[Task prompt]
After locating "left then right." in the listing below, copy that line and each one after it exactly, ending with the line that has "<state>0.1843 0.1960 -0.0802".

━━━

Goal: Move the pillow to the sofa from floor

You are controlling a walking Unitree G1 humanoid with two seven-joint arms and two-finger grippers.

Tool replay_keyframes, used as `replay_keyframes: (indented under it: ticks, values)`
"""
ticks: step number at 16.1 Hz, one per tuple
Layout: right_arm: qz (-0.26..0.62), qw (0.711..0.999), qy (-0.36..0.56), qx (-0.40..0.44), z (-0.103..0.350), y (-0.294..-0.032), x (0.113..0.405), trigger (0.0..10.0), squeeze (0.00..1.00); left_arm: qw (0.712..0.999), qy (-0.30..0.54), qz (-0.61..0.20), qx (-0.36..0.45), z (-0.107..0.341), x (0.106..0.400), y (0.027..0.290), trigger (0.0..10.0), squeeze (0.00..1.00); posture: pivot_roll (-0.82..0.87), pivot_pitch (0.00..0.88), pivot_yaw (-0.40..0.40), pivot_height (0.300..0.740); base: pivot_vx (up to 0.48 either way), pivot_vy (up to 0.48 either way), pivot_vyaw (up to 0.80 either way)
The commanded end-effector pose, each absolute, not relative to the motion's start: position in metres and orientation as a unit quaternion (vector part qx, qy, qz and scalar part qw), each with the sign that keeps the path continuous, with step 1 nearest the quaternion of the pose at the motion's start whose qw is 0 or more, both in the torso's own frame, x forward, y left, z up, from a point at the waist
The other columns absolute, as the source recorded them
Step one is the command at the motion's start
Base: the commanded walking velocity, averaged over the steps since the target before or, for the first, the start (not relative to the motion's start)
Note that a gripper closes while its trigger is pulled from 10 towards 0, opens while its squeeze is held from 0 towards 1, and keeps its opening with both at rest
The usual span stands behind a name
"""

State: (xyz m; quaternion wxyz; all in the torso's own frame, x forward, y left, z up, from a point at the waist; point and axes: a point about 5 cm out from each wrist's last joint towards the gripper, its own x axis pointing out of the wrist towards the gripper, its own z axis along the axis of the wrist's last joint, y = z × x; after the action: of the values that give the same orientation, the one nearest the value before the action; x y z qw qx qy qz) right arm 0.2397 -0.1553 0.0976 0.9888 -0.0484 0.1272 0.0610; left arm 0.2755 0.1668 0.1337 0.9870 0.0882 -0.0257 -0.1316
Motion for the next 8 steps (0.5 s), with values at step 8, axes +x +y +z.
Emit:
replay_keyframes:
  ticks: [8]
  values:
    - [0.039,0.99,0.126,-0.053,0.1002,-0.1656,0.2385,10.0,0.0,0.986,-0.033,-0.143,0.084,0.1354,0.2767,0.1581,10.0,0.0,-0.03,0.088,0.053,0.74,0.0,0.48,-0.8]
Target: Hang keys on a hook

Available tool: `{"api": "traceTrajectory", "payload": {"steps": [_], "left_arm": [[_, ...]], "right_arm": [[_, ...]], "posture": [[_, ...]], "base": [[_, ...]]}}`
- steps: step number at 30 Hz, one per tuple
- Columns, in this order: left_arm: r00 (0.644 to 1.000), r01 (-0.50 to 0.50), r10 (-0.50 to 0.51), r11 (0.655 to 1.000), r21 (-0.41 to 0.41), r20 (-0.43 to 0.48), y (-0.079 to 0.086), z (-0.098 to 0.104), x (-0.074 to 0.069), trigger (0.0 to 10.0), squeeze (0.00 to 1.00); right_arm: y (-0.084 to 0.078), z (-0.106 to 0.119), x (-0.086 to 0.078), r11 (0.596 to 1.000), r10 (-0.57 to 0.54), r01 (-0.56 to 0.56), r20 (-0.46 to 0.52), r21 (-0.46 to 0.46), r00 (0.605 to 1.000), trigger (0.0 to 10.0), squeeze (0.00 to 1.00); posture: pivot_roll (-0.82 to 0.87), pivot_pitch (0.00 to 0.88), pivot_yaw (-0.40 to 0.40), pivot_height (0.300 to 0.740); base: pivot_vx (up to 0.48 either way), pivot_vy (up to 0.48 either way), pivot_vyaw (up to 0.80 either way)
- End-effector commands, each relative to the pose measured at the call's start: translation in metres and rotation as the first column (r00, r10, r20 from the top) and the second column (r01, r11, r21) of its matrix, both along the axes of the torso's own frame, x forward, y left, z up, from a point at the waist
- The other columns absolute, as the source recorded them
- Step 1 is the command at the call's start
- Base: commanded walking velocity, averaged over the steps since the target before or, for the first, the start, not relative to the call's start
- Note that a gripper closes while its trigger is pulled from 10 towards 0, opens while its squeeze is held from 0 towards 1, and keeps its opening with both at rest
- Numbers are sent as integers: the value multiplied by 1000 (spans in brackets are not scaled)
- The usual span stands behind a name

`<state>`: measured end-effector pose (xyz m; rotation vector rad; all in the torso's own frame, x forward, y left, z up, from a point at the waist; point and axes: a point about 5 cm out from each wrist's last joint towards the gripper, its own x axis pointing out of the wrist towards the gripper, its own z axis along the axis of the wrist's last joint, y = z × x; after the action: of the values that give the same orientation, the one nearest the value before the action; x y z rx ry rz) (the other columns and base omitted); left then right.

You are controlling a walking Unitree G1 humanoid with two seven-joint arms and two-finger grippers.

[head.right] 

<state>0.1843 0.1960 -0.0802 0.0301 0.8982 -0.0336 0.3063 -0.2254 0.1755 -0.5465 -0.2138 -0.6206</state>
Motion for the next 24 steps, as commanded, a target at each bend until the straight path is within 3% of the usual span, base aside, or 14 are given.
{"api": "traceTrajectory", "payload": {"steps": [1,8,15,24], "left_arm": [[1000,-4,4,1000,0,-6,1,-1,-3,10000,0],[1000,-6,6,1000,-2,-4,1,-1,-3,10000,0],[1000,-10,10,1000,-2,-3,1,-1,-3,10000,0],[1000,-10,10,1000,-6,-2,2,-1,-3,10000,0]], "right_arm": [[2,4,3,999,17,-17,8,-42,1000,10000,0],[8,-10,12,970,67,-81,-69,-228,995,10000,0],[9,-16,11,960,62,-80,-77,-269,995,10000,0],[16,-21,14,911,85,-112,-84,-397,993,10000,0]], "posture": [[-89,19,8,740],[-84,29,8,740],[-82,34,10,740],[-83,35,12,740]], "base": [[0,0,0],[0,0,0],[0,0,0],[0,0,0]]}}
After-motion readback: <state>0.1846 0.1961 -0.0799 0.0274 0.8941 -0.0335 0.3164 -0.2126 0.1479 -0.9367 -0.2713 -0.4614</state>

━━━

[Your response]
`<state>`: measured end-effector pose (xyz m; rotation vector rad; all in the torso's own frame, x forward, y left, z up, from a point at the waist; point and axes: a point about 5 cm out from each wrist's last joint towards the gripper, its own x axis pointing out of the wrist towards the gripper, its own z axis along the axis of the wrist's last joint, y = z × x; after the action: of the values that give the same orientation, the one nearest the value before the action; x y z rx ry rz) (the other columns and base omitted); left then right.

You are controlling a walking Unitree G1 humanoid with two seven-joint arms and two-finger grippers.

[head.right] 

<state>0.1843 0.1960 -0.0802 0.0301 0.8982 -0.0336 0.3063 -0.2254 0.1755 -0.5465 -0.2138 -0.6206</state>

The exercise asks for nothing more than this.